* _Material provided_
*-*-*
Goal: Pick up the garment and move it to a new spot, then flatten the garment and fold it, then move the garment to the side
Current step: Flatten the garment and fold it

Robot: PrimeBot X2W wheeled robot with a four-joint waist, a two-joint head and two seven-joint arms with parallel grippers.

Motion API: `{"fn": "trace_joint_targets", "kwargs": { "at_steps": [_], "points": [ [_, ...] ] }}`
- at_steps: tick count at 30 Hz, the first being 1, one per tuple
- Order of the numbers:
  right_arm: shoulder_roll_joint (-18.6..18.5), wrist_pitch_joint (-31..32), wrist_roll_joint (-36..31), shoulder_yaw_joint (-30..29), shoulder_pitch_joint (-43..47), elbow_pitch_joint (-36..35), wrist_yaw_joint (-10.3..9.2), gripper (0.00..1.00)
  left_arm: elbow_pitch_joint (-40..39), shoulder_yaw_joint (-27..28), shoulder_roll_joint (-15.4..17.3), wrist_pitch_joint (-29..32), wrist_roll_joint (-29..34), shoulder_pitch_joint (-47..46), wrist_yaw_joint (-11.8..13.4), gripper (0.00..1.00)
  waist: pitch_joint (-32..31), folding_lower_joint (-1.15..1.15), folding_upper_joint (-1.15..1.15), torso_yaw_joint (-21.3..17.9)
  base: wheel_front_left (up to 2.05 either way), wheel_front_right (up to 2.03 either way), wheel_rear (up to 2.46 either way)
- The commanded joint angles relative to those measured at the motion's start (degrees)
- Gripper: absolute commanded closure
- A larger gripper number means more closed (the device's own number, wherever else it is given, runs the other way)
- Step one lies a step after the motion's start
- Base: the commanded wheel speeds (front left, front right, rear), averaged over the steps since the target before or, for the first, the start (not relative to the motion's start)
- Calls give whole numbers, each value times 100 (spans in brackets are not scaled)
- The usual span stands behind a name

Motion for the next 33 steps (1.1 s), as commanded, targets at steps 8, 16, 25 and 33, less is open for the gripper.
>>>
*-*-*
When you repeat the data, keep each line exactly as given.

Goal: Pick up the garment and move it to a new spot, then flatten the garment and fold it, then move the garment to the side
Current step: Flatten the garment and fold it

Robot: PrimeBot X2W wheeled robot with a four-joint waist, a two-joint head and two seven-joint arms with parallel grippers.

Motion API: `{"fn": "trace_joint_targets", "kwargs": { "at_steps": [_], "points": [ [_, ...] ] }}`
- at_steps: tick count at 30 Hz, the first being 1, one per tuple
- Order of the numbers:
  right_arm: shoulder_roll_joint (-18.6..18.5), wrist_pitch_joint (-31..32), wrist_roll_joint (-36..31), shoulder_yaw_joint (-30..29), shoulder_pitch_joint (-43..47), elbow_pitch_joint (-36..35), wrist_yaw_joint (-10.3..9.2), gripper (0.00..1.00)
  left_arm: elbow_pitch_joint (-40..39), shoulder_yaw_joint (-27..28), shoulder_roll_joint (-15.4..17.3), wrist_pitch_joint (-29..32), wrist_roll_joint (-29..34), shoulder_pitch_joint (-47..46), wrist_yaw_joint (-11.8..13.4), gripper (0.00..1.00)
  waist: pitch_joint (-32..31), folding_lower_joint (-1.15..1.15), folding_upper_joint (-1.15..1.15), torso_yaw_joint (-21.3..17.9)
  base: wheel_front_left (up to 2.05 either way), wheel_front_right (up to 2.03 either way), wheel_rear (up to 2.46 either way)
- The commanded joint angles relative to those measured at the motion's start (degrees)
- Gripper: absolute commanded closure
- A larger gripper number means more closed (the device's own number, wherever else it is given, runs the other way)
- Step one lies a step after the motion's start
- Base: the commanded wheel speeds (front left, front right, rear), averaged over the steps since the target before or, for the first, the start (not relative to the motion's start)
- Calls give whole numbers, each value times 100 (spans in brackets are not scaled)
- The usual span stands behind a name

Motion for the next 33 steps (1.1 s), as commanded, targets at steps 8, 16, 25 and 33, less is open for the gripper.
>>>

That concludes the output for this exercise.